- _Task brief_
Quote exactly, and only, the lines of the material below from the line with "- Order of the" through the line with "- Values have".

# # # #

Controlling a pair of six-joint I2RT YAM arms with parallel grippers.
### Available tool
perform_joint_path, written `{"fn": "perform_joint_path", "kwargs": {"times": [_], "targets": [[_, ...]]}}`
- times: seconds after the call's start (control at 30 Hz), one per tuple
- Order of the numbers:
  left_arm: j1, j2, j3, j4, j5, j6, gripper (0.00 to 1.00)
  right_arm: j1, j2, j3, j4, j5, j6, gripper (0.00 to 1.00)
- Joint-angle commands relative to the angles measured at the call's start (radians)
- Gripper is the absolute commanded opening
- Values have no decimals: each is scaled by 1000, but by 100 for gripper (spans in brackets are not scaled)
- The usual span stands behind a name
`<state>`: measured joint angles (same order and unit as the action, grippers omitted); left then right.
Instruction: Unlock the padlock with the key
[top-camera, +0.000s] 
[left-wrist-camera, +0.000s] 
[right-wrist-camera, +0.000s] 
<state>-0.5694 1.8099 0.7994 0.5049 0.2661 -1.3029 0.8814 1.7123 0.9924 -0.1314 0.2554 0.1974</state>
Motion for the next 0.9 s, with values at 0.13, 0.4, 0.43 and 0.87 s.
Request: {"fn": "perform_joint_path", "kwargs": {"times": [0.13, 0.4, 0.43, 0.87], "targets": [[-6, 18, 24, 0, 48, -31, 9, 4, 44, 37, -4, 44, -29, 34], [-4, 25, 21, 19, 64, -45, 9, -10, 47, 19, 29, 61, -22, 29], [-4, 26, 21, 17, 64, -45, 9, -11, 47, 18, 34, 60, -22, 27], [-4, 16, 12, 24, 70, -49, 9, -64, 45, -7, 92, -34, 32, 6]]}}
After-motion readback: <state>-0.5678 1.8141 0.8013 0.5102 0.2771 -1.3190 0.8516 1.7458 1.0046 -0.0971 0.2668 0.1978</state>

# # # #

- _Exercise result_
- Order of the numbers:
  left_arm: j1, j2, j3, j4, j5, j6, gripper (0.00 to 1.00)
  right_arm: j1, j2, j3, j4, j5, j6, gripper (0.00 to 1.00)
- Joint-angle commands relative to the angles measured at the call's start (radians)
- Gripper is the absolute commanded opening
- Values have no decimals: each is scaled by 1000, but by 100 for gripper (spans in brackets are not scaled)

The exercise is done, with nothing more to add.